I’ve been doing this work for more than seven years and here are the main areas that drive me:

  1. This ethnographic fieldwork – breastfeeding research is the next-to-the-last step for me. It’s been a long road. But what’s left after completing this critical research is to write a dissertation and then — graduate. I plan on writing much of my dissertation while I’m in the field, so finishing up and then walking across the stage, will ensure I become a doctor.
  2. I have a unique vantage point. To my knowledge there exists no other anthropological work done about Black breastfeeding by a Black anthropologist. This isn’t surprising at all, given the history of anthropology and the fact that its racist framework made many Black people ambivalent, at least, about practicing. And if Black women are breastfeeding in such low rates, the link between these two makes sense. Rather than being a surface discipline, anthropology has an incredible set of tools that explores multiple angles and asks a completely different set of questions than various other areas involving medicine, community relations, feminism and more seem to.
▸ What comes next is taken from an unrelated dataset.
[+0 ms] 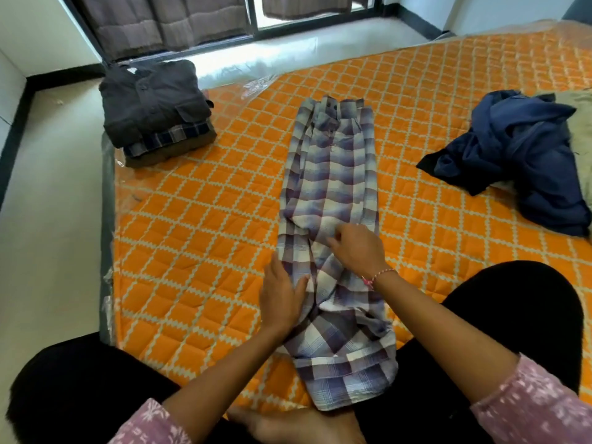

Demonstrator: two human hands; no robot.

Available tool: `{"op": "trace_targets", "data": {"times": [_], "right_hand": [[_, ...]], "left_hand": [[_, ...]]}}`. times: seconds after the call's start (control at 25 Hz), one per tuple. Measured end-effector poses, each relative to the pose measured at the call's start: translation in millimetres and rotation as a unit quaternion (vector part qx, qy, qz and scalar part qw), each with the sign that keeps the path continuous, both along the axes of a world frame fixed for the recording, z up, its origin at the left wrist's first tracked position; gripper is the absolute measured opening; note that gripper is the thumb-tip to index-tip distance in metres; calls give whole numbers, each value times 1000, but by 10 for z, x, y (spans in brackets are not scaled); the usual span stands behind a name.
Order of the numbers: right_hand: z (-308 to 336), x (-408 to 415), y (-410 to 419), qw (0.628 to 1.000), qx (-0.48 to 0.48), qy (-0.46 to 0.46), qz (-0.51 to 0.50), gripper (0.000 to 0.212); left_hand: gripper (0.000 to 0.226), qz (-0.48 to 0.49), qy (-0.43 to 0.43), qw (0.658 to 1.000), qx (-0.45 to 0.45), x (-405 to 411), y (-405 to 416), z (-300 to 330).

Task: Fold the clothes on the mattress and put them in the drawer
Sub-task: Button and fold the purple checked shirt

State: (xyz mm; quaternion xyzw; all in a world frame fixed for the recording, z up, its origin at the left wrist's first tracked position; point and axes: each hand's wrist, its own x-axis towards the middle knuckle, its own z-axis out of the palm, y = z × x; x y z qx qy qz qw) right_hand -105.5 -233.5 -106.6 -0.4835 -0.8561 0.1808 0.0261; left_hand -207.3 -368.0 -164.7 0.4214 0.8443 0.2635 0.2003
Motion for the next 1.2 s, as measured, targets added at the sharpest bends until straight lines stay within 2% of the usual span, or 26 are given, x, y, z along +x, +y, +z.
{"op": "trace_targets", "data": {"times": [0.04,0.08,0.12,0.2,0.24,0.32,0.36,0.4,0.48,0.52,0.6,0.68,0.72,0.8,0.84,0.88,0.92,1.0,1.08,1.2], "right_hand": [[-14,-88,26,999,12,31,-6,26],[-45,-164,46,999,6,33,-4,33],[-115,-212,73,1000,-12,15,5,38],[-249,-215,105,998,-64,-16,11,45],[-285,-195,114,998,-67,-17,6,49],[-281,-148,26,1000,-7,-4,-2,57],[-288,-123,-65,999,33,-3,-8,59],[-271,-107,-181,998,54,-20,-9,59],[-272,-103,-395,994,48,-99,8,52],[-281,-103,-468,992,39,-123,18,46],[-246,-109,-516,996,15,-85,28,28],[-181,-36,-454,994,-107,11,35,21],[-157,41,-388,975,-213,58,11,24],[-118,254,-353,895,-425,113,-70,25],[-104,342,-366,873,-458,119,-113,26],[-130,355,-356,887,-423,110,-151,31],[-174,332,-352,916,-348,95,-178,41],[-231,209,-379,947,-245,37,-203,56],[-288,125,-410,946,-240,25,-216,38],[-276,168,-439,892,-297,165,-299,17]], "left_hand": [[36,51,-102,993,-19,-11,52,73],[17,76,-209,974,-32,-49,91,120],[10,91,-306,947,-42,-107,122,182],[28,85,-428,895,-92,-242,67,313],[33,66,-452,881,-126,-306,38,373],[35,30,-430,881,-193,-414,-6,412],[33,13,-388,898,-206,-427,-1,411],[31,-1,-320,929,-188,-425,46,405],[27,12,-194,977,-85,-377,204,409],[28,41,-199,979,-24,-355,300,443],[32,128,-337,932,26,-358,564,500],[30,187,-456,870,-5,-391,846,508],[24,199,-482,853,-21,-412,954,499],[16,230,-506,831,-17,-450,1070,457],[23,248,-519,818,-4,-463,1092,416],[28,259,-534,805,13,-476,1106,373],[33,263,-547,795,26,-477,1112,352],[39,256,-553,792,38,-458,1153,392],[35,254,-513,819,52,-493,1227,417],[35,255,-491,831,52,-556,1302,437]]}}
A brand new set of practical and theoretical knowledge emerges from a radical Black feminist anthropological paradigm and benefits everyone who is working towards a shared goal, including advocates and activists, healthcare professionals, academics and more.
  3. The innumerable struggles Black women have faced at the hands of this racist and sexist society. I believe breastfeeding acts as a partial recompense for so much Black women have had to endure historically and now, a debt I vowed to somehow repay.
  4. My heart is in it. Even though I sometimes get extremely discouraged and feel very little support, my passion for uncovering what is at the bottom of breastfeeding injustice has been unwavering since day one, and I think that does say a lot.
  5. The Spirit called me to do this work! I have mentioned several times that even though I am committed to uncovering the significance of this tradition, this work is nothing I chose on my own. For me, being here is an explicit result of spiritual guidance, a call I heard one day while while at a friend’s. Breastfeeding has layers of significant meanings that go far beyond clinical and medical benefits. Black people and breastfeeding need this work.